- [Exercise] Bring together copies of the lines in the data below that contain the word "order".

- [Information provided]
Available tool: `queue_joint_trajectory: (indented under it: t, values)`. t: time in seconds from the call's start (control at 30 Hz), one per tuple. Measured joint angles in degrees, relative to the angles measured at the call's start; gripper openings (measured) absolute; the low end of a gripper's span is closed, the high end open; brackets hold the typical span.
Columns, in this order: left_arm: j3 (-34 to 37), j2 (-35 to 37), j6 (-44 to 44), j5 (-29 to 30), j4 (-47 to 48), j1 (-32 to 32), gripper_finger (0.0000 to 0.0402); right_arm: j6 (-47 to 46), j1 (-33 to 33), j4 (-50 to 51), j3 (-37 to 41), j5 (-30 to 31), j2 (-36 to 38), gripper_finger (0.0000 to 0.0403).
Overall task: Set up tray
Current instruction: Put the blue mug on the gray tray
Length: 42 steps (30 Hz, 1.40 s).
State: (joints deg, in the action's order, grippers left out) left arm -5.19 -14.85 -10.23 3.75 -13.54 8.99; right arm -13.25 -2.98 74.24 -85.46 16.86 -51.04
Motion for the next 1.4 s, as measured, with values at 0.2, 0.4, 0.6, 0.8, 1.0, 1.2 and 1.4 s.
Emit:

- [Solution to the exercise]
Columns, in this order: left_arm: j3 (-34 to 37), j2 (-35 to 37), j6 (-44 to 44), j5 (-29 to 30), j4 (-47 to 48), j1 (-32 to 32), gripper_finger (0.0000 to 0.0402); right_arm: j6 (-47 to 46), j1 (-33 to 33), j4 (-50 to 51), j3 (-37 to 41), j5 (-30 to 31), j2 (-36 to 38), gripper_finger (0.0000 to 0.0403).
State: (joints deg, in the action's order, grippers left out) left arm -5.19 -14.85 -10.23 3.75 -13.54 8.99; right arm -13.25 -2.98 74.24 -85.46 16.86 -51.04

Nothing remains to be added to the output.